• _The task_:
Would you output the whole listing below, exactly as it reads?
------------------------------
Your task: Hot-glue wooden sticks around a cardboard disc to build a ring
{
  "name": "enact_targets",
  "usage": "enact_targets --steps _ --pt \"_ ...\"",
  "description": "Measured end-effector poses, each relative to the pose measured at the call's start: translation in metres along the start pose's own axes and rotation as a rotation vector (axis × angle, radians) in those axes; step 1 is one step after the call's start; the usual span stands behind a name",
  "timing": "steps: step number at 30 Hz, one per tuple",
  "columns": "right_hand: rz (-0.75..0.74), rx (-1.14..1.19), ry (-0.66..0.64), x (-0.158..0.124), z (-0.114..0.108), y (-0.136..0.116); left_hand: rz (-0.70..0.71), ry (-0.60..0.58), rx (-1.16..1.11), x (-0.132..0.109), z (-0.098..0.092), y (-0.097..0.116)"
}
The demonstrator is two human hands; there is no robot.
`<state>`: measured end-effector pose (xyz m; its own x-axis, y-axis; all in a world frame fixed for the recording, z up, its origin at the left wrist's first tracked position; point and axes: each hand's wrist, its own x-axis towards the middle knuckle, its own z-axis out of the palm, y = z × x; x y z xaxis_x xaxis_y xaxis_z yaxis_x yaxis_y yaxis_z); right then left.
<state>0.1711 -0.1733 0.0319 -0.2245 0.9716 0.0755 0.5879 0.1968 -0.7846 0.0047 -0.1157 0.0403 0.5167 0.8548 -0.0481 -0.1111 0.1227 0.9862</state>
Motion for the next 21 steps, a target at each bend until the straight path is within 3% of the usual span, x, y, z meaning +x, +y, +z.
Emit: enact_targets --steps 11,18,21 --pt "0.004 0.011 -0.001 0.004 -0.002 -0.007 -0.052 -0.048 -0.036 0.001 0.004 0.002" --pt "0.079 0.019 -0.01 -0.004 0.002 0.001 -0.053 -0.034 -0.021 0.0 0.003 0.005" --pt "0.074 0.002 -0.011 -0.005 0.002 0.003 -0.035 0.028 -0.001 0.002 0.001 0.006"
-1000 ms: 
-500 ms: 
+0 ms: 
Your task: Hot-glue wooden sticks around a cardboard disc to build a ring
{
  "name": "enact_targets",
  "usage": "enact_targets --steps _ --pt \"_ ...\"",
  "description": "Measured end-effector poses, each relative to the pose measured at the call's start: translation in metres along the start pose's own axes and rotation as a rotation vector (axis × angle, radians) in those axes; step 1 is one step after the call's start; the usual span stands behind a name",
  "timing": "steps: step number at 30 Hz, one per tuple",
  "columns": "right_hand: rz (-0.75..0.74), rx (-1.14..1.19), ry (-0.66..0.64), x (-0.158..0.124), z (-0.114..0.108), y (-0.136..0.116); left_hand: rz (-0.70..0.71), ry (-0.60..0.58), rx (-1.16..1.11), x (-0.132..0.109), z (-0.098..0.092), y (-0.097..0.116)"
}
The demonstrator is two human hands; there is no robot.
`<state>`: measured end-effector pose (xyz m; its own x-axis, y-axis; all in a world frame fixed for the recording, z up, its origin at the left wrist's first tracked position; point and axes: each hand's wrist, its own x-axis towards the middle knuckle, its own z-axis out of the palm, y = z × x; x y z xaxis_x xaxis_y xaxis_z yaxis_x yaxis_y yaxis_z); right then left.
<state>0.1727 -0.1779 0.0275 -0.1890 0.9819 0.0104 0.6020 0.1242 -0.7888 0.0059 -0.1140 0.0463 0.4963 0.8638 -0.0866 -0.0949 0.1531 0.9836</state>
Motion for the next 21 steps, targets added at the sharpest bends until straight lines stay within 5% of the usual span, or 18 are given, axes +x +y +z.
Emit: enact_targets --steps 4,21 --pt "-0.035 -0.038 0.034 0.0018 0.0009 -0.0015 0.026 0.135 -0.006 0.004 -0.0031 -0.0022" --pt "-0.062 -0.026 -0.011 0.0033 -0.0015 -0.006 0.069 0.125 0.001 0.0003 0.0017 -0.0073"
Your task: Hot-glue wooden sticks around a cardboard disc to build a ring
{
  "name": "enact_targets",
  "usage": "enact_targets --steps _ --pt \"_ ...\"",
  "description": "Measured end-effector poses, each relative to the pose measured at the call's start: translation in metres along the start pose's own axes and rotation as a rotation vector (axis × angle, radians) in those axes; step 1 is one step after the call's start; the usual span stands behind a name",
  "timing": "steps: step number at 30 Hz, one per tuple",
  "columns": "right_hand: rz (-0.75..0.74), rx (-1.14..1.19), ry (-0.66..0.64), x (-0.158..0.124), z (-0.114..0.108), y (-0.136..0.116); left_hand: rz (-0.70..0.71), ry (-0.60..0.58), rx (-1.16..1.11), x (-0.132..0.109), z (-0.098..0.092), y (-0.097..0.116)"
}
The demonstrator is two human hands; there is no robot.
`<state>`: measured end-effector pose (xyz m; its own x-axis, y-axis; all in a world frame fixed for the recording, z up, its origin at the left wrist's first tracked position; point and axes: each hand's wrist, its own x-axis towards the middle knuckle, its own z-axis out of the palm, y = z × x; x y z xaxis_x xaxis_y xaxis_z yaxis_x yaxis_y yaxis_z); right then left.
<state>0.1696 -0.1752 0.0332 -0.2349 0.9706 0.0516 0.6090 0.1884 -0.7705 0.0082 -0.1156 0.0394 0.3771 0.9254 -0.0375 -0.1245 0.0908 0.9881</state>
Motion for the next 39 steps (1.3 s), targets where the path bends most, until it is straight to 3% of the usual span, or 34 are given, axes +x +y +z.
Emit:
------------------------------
• _Reply_:
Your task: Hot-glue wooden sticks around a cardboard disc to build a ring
{
  "name": "enact_targets",
  "usage": "enact_targets --steps _ --pt \"_ ...\"",
  "description": "Measured end-effector poses, each relative to the pose measured at the call's start: translation in metres along the start pose's own axes and rotation as a rotation vector (axis × angle, radians) in those axes; step 1 is one step after the call's start; the usual span stands behind a name",
  "timing": "steps: step number at 30 Hz, one per tuple",
  "columns": "right_hand: rz (-0.75..0.74), rx (-1.14..1.19), ry (-0.66..0.64), x (-0.158..0.124), z (-0.114..0.108), y (-0.136..0.116); left_hand: rz (-0.70..0.71), ry (-0.60..0.58), rx (-1.16..1.11), x (-0.132..0.109), z (-0.098..0.092), y (-0.097..0.116)"
}
The demonstrator is two human hands; there is no robot.
`<state>`: measured end-effector pose (xyz m; its own x-axis, y-axis; all in a world frame fixed for the recording, z up, its origin at the left wrist's first tracked position; point and axes: each hand's wrist, its own x-axis towards the middle knuckle, its own z-axis out of the palm, y = z × x; x y z xaxis_x xaxis_y xaxis_z yaxis_x yaxis_y yaxis_z); right then left.
<state>0.1711 -0.1733 0.0319 -0.2245 0.9716 0.0755 0.5879 0.1968 -0.7846 0.0047 -0.1157 0.0403 0.5167 0.8548 -0.0481 -0.1111 0.1227 0.9862</state>
Motion for the next 21 steps, a target at each bend until the straight path is within 3% of the usual span, x, y, z meaning +x, +y, +z.
Emit: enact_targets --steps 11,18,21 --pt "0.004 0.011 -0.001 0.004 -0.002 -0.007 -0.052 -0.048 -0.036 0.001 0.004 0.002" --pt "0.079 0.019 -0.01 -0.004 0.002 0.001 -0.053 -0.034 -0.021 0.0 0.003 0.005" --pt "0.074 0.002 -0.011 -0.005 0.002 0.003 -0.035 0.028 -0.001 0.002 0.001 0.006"
-1000 ms: 
-500 ms: 
+0 ms: 
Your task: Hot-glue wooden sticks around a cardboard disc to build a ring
{
  "name": "enact_targets",
  "usage": "enact_targets --steps _ --pt \"_ ...\"",
  "description": "Measured end-effector poses, each relative to the pose measured at the call's start: translation in metres along the start pose's own axes and rotation as a rotation vector (axis × angle, radians) in those axes; step 1 is one step after the call's start; the usual span stands behind a name",
  "timing": "steps: step number at 30 Hz, one per tuple",
  "columns": "right_hand: rz (-0.75..0.74), rx (-1.14..1.19), ry (-0.66..0.64), x (-0.158..0.124), z (-0.114..0.108), y (-0.136..0.116); left_hand: rz (-0.70..0.71), ry (-0.60..0.58), rx (-1.16..1.11), x (-0.132..0.109), z (-0.098..0.092), y (-0.097..0.116)"
}
The demonstrator is two human hands; there is no robot.
`<state>`: measured end-effector pose (xyz m; its own x-axis, y-axis; all in a world frame fixed for the recording, z up, its origin at the left wrist's first tracked position; point and axes: each hand's wrist, its own x-axis towards the middle knuckle, its own z-axis out of the palm, y = z × x; x y z xaxis_x xaxis_y xaxis_z yaxis_x yaxis_y yaxis_z); right then left.
<state>0.1727 -0.1779 0.0275 -0.1890 0.9819 0.0104 0.6020 0.1242 -0.7888 0.0059 -0.1140 0.0463 0.4963 0.8638 -0.0866 -0.0949 0.1531 0.9836</state>
Motion for the next 21 steps, targets added at the sharpest bends until straight lines stay within 5% of the usual span, or 18 are given, axes +x +y +z.
Emit: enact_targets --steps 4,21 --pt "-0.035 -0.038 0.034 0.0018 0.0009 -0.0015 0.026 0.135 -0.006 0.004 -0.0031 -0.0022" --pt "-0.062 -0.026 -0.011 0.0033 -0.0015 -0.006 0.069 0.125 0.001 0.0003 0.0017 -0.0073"
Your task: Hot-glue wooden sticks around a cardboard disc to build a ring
{
  "name": "enact_targets",
  "usage": "enact_targets --steps _ --pt \"_ ...\"",
  "description": "Measured end-effector poses, each relative to the pose measured at the call's start: translation in metres along the start pose's own axes and rotation as a rotation vector (axis × angle, radians) in those axes; step 1 is one step after the call's start; the usual span stands behind a name",
  "timing": "steps: step number at 30 Hz, one per tuple",
  "columns": "right_hand: rz (-0.75..0.74), rx (-1.14..1.19), ry (-0.66..0.64), x (-0.158..0.124), z (-0.114..0.108), y (-0.136..0.116); left_hand: rz (-0.70..0.71), ry (-0.60..0.58), rx (-1.16..1.11), x (-0.132..0.109), z (-0.098..0.092), y (-0.097..0.116)"
}
The demonstrator is two human hands; there is no robot.
`<state>`: measured end-effector pose (xyz m; its own x-axis, y-axis; all in a world frame fixed for the recording, z up, its origin at the left wrist's first tracked position; point and axes: each hand's wrist, its own x-axis towards the middle knuckle, its own z-axis out of the palm, y = z × x; x y z xaxis_x xaxis_y xaxis_z yaxis_x yaxis_y yaxis_z); right then left.
<state>0.1696 -0.1752 0.0332 -0.2349 0.9706 0.0516 0.6090 0.1884 -0.7705 0.0082 -0.1156 0.0394 0.3771 0.9254 -0.0375 -0.1245 0.0908 0.9881</state>
Motion for the next 39 steps (1.3 s), targets where the path bends most, until it is straight to 3% of the usual span, or 34 are given, axes +x +y +z.
Emit:

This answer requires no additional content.